- Work instruction
Print exactly what the entries say, line by line, from the first line down to the one with "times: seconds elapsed", inclusive.

- Records contained in a dataset

┄┄┄┄┄┄┄┄┄┄

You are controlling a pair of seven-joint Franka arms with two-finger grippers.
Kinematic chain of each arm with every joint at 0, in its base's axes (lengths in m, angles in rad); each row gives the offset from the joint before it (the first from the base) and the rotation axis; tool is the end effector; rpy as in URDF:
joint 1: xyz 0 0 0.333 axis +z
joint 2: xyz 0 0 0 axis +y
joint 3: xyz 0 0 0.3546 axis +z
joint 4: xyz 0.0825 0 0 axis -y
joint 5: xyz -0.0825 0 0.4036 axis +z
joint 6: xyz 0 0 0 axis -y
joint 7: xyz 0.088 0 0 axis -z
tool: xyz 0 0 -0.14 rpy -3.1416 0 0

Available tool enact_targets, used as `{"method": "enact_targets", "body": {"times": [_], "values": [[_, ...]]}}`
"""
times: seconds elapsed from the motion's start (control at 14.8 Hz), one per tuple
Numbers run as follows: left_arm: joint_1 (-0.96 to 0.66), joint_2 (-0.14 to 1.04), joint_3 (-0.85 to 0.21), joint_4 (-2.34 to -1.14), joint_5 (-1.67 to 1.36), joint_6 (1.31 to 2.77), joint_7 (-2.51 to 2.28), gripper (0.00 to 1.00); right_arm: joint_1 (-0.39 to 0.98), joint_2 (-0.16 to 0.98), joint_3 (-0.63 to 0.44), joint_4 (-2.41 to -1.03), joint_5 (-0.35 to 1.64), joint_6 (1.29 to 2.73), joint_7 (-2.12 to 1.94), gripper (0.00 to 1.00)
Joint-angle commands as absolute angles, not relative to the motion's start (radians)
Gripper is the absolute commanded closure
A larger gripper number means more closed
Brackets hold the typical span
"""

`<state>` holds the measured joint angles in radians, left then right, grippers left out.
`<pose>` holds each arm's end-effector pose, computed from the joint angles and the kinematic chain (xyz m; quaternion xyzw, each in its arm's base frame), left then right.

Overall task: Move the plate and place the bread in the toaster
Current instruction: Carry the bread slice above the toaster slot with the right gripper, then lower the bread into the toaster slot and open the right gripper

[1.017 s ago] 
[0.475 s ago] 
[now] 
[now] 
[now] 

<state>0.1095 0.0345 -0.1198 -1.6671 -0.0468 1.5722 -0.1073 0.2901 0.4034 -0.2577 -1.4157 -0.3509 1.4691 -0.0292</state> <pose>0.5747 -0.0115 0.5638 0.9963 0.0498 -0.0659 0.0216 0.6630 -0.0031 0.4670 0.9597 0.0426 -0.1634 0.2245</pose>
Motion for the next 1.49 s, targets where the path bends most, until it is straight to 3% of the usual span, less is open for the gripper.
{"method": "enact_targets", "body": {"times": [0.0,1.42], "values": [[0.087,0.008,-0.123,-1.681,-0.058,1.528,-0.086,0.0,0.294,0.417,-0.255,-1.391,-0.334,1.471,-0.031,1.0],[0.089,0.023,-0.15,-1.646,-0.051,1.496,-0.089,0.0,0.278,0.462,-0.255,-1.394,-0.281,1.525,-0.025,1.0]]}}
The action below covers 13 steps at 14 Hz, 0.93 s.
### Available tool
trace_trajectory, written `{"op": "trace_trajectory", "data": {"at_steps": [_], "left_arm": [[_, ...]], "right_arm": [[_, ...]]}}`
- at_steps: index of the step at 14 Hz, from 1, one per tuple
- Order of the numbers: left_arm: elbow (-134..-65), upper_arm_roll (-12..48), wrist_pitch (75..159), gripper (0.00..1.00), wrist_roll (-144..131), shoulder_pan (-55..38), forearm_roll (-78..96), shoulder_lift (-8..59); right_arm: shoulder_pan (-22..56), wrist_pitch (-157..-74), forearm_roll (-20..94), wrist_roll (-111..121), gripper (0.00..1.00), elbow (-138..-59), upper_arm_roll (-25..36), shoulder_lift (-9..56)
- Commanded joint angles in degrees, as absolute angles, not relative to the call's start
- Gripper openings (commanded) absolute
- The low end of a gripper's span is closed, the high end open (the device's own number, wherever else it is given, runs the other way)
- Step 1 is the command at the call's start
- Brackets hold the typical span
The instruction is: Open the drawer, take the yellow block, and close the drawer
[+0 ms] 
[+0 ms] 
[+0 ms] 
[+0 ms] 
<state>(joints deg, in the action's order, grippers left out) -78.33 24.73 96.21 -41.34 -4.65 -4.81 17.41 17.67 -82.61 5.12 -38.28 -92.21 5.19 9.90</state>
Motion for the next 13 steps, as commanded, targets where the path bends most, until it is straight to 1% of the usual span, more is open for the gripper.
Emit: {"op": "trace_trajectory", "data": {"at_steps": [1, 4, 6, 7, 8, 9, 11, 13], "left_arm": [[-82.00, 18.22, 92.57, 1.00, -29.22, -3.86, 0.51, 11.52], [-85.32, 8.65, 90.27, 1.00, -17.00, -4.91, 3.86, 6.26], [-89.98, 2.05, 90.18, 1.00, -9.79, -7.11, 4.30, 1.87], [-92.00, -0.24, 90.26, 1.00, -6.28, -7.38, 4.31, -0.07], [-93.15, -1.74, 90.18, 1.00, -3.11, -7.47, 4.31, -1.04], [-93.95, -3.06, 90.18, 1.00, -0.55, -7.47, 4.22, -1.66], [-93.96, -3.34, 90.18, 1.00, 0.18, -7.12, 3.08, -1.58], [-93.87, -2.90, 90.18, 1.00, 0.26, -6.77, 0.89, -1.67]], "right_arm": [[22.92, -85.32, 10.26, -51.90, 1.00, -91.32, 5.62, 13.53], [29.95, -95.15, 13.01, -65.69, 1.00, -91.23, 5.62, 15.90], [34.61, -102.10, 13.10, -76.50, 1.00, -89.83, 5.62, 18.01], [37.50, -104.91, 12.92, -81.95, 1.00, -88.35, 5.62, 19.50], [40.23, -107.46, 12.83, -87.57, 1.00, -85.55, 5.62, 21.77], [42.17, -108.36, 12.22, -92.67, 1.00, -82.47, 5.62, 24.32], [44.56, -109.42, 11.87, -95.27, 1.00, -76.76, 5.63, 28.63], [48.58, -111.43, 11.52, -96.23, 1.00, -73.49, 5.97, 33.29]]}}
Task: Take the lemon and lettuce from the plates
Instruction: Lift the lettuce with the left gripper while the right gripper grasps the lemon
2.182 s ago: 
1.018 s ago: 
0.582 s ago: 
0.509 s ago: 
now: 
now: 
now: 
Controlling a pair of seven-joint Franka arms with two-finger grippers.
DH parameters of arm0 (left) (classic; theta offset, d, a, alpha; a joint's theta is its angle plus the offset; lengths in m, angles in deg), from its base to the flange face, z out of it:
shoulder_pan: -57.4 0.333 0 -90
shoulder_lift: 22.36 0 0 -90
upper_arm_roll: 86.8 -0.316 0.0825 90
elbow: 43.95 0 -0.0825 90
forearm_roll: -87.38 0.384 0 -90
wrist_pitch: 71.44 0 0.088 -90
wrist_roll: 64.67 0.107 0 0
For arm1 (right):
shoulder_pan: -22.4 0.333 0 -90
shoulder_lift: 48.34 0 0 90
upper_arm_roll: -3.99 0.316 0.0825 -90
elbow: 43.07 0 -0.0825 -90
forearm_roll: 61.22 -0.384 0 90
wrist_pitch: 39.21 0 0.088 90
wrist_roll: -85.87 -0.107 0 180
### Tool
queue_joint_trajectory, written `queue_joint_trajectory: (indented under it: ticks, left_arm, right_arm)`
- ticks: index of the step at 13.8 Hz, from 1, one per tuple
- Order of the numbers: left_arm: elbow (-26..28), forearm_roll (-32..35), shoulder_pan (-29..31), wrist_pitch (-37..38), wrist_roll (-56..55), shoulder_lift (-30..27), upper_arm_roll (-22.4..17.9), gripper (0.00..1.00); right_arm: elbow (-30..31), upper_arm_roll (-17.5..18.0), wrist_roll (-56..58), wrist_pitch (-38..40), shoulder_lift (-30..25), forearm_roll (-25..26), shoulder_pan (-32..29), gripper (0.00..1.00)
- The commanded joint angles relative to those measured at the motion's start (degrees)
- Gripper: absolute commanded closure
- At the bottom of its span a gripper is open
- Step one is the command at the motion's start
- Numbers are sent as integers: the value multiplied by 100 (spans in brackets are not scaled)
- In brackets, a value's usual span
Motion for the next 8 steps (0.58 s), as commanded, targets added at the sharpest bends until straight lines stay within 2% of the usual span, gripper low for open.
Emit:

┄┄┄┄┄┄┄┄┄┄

- Output for this task
You are controlling a pair of seven-joint Franka arms with two-finger grippers.
Kinematic chain of each arm with every joint at 0, in its base's axes (lengths in m, angles in rad); each row gives the offset from the joint before it (the first from the base) and the rotation axis; tool is the end effector; rpy as in URDF:
joint 1: xyz 0 0 0.333 axis +z
joint 2: xyz 0 0 0 axis +y
joint 3: xyz 0 0 0.3546 axis +z
joint 4: xyz 0.0825 0 0 axis -y
joint 5: xyz -0.0825 0 0.4036 axis +z
joint 6: xyz 0 0 0 axis -y
joint 7: xyz 0.088 0 0 axis -z
tool: xyz 0 0 -0.14 rpy -3.1416 0 0

Available tool enact_targets, used as `{"method": "enact_targets", "body": {"times": [_], "values": [[_, ...]]}}`
"""
times: seconds elapsed from the motion's start (control at 14.8 Hz), one per tuple

The output contains nothing more.